━━━━━ Supplied records ━━━━━

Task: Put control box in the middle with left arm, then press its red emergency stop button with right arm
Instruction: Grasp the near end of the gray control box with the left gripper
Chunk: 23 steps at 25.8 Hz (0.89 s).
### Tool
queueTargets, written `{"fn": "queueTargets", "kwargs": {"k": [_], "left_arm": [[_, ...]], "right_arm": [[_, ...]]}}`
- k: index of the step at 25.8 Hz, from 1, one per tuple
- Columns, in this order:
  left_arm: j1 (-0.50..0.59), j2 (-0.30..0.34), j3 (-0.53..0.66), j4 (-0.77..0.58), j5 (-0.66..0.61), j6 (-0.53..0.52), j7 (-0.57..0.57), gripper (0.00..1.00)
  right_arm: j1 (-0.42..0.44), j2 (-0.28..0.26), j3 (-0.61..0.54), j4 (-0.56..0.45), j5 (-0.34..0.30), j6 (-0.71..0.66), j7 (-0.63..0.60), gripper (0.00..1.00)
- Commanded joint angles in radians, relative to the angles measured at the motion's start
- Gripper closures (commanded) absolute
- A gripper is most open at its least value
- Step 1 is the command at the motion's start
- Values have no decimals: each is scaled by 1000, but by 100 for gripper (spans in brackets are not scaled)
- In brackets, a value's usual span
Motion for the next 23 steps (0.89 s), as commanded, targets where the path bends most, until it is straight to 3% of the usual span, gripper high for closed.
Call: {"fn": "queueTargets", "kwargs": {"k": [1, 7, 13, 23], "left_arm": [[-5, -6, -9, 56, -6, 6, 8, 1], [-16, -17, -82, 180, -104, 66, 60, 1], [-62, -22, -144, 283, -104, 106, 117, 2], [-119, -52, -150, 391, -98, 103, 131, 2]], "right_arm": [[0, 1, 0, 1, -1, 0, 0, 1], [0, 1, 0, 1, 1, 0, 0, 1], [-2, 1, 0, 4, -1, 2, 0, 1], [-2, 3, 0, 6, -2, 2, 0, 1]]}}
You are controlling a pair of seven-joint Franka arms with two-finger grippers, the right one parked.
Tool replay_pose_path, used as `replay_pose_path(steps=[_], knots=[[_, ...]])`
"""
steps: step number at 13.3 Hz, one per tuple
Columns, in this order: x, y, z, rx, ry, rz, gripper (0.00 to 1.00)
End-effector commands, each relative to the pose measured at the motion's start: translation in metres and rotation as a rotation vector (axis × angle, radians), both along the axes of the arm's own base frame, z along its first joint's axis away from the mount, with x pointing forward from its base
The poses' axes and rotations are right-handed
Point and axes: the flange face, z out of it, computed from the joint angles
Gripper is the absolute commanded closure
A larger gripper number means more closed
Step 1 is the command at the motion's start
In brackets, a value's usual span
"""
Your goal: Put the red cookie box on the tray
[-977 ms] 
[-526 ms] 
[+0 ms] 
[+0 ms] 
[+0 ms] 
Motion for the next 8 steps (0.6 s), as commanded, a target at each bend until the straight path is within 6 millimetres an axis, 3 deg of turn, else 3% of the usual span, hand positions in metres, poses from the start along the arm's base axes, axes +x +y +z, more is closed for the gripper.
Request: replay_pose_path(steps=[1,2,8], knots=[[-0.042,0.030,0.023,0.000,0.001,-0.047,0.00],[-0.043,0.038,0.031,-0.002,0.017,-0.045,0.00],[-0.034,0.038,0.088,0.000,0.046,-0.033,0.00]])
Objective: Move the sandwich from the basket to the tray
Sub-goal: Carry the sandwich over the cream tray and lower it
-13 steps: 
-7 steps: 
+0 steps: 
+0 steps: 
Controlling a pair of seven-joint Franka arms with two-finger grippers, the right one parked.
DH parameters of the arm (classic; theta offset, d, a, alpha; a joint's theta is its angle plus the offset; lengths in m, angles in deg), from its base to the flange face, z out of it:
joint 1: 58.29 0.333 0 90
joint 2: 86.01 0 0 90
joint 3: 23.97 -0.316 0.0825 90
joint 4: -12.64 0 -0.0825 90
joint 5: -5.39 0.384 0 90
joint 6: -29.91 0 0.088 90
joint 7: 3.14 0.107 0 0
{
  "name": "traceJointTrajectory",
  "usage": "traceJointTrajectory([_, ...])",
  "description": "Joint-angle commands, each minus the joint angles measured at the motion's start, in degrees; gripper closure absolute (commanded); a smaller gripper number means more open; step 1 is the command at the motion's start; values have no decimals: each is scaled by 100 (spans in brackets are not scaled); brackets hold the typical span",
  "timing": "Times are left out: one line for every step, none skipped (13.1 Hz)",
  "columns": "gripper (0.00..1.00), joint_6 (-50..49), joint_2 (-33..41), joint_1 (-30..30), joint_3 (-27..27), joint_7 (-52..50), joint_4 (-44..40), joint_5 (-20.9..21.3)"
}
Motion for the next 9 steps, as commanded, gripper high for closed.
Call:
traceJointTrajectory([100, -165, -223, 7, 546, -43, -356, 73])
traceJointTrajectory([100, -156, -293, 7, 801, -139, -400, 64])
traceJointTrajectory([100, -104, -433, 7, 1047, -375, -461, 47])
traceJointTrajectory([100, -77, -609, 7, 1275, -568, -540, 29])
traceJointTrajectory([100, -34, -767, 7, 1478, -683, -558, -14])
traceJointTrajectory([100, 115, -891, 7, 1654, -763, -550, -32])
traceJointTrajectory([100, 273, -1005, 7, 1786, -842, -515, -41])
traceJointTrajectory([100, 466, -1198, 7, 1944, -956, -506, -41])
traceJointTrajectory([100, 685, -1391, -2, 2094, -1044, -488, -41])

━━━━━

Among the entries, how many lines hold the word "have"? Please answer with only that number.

2